● Work instructions:
Copy exactly, and only, the lines that start at the line containing "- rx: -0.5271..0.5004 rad" and end at the last line of the material below.

● Information provided:
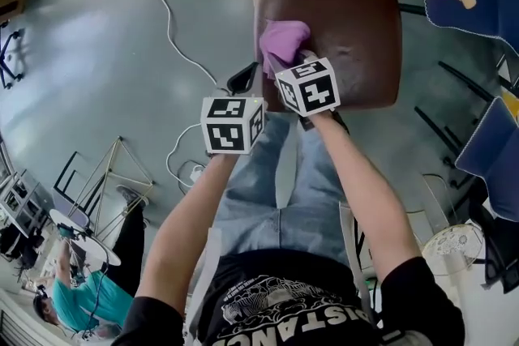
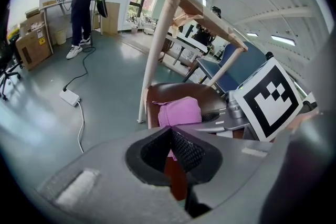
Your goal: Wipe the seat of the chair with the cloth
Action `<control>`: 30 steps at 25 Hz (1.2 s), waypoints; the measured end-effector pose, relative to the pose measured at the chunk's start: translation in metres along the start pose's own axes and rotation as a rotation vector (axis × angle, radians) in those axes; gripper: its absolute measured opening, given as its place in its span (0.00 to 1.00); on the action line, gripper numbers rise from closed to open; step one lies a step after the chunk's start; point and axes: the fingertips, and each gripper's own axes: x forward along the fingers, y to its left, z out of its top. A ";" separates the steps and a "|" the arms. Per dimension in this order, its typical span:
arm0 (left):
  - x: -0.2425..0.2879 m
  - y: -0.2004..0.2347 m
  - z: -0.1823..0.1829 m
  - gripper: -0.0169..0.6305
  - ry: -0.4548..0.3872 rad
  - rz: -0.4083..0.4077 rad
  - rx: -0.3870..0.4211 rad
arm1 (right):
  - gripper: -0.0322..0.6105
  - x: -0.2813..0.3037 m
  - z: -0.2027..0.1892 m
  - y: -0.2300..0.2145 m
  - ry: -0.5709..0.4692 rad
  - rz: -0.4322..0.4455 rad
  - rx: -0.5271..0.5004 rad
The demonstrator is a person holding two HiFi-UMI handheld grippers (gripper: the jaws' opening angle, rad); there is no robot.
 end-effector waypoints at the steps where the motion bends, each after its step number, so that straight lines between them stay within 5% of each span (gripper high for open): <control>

● Output below:
  - rx: -0.5271..0.5004 rad
The demonstrator is a person holding two HiFi-UMI handheld grippers (gripper: the jaws' opening angle, rad); there is no robot.
 end-effector waypoints at the steps where the motion bends, each after its step number, so that straight lines between them stay within 5% of each span (gripper high for open): <control>

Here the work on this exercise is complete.